- Work required: How many lines of the data include the string "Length"? State the number and nothing else.

(Stored items from a collection)
——
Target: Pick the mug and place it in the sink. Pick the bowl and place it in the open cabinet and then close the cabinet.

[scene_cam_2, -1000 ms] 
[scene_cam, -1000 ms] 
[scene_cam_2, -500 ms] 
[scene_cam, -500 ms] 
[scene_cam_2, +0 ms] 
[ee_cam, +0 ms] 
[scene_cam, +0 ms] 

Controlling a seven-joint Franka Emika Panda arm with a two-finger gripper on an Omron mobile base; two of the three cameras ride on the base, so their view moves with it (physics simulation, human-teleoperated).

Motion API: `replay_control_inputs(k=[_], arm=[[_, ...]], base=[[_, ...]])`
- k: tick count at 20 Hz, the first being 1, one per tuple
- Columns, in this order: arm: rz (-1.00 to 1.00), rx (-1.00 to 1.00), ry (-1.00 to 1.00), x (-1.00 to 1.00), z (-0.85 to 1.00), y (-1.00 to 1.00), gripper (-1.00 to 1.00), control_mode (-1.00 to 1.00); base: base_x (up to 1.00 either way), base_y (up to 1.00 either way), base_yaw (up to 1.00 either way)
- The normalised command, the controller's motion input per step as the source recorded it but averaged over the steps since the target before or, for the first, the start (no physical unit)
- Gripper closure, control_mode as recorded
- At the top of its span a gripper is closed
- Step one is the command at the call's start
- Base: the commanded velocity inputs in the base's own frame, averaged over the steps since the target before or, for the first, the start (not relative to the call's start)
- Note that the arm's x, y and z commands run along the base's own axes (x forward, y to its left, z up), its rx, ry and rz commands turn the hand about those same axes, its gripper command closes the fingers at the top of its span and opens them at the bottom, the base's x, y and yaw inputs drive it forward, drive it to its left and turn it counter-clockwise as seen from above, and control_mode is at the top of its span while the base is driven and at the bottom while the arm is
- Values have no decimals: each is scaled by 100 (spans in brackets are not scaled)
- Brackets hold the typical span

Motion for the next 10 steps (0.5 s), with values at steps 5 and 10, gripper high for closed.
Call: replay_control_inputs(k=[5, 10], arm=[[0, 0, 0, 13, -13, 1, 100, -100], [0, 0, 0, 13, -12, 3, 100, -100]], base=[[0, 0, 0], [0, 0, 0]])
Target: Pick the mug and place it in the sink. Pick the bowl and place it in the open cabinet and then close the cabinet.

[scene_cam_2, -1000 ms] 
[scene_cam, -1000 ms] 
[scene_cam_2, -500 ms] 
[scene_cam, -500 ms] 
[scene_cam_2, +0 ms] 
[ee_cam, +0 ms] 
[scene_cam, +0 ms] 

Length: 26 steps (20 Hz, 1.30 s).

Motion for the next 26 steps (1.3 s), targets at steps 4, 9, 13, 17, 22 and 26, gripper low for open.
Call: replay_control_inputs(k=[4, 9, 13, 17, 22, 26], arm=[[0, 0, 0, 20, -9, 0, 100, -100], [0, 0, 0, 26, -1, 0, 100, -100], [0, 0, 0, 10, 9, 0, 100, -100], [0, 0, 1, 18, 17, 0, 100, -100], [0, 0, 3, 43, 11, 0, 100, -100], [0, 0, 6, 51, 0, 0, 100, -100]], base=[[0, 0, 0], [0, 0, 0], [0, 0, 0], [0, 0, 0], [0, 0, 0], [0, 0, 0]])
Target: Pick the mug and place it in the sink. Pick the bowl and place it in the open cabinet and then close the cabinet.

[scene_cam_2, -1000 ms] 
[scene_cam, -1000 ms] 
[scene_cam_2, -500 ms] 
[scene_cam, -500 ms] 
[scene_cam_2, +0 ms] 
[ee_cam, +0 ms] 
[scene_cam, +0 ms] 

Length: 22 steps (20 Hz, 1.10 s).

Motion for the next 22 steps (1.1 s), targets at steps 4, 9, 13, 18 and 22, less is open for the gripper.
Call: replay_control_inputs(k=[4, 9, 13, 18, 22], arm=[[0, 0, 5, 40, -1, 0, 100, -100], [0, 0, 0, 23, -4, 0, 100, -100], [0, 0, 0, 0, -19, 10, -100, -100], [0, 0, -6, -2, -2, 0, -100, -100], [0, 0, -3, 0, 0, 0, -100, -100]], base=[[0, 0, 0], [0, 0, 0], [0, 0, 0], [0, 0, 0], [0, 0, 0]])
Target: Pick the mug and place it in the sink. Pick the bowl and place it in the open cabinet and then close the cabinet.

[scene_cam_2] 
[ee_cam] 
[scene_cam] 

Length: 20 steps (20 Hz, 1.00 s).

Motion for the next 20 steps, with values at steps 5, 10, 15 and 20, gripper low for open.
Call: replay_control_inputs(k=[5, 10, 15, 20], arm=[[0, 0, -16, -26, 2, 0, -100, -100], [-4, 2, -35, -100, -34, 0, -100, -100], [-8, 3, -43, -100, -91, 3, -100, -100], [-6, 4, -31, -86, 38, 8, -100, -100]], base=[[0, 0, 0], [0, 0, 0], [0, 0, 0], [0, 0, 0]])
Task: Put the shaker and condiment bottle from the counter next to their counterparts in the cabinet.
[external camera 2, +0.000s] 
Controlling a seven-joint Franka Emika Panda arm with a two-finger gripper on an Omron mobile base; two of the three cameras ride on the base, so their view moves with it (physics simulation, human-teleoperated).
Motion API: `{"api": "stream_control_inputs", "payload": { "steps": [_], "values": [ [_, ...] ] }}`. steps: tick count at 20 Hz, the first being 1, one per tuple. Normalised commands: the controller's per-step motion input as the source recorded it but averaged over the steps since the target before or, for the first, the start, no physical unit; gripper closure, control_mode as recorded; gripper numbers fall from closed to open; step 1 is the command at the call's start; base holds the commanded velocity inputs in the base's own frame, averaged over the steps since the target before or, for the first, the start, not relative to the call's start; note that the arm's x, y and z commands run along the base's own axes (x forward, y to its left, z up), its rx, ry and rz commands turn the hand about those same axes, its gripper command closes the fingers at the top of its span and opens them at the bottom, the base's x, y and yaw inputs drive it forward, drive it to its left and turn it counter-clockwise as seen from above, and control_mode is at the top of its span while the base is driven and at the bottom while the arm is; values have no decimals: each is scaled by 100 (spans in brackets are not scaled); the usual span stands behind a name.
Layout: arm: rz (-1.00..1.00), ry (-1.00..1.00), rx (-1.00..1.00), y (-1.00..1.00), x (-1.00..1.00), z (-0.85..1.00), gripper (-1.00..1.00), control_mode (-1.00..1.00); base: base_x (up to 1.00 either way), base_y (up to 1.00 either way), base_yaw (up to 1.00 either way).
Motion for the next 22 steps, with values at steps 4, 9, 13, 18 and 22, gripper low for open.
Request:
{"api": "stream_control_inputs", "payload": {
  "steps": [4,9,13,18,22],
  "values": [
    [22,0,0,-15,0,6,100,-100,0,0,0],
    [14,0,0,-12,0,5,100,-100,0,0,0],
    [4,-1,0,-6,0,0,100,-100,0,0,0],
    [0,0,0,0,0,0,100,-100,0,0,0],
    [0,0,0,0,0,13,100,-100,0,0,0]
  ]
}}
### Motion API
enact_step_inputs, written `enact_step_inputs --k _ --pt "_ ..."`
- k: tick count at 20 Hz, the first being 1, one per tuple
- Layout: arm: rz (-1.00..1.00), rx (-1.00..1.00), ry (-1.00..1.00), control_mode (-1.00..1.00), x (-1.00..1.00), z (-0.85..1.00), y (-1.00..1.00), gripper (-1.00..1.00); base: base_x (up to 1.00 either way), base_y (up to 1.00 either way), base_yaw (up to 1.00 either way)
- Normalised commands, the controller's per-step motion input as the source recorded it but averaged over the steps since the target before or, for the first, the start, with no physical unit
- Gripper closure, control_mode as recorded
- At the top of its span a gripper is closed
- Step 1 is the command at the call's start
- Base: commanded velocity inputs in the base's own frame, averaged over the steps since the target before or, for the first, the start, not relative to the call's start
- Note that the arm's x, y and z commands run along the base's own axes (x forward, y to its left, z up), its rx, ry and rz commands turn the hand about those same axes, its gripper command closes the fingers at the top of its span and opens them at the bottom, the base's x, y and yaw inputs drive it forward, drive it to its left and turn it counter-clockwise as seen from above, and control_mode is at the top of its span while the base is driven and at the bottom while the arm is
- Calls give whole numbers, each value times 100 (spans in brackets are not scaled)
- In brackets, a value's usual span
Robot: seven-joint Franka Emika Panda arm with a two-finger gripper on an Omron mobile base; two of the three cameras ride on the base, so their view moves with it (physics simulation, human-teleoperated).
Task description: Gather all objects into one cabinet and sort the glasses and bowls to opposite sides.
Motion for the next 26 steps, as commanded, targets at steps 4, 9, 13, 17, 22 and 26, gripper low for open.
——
- Exercise solution: 3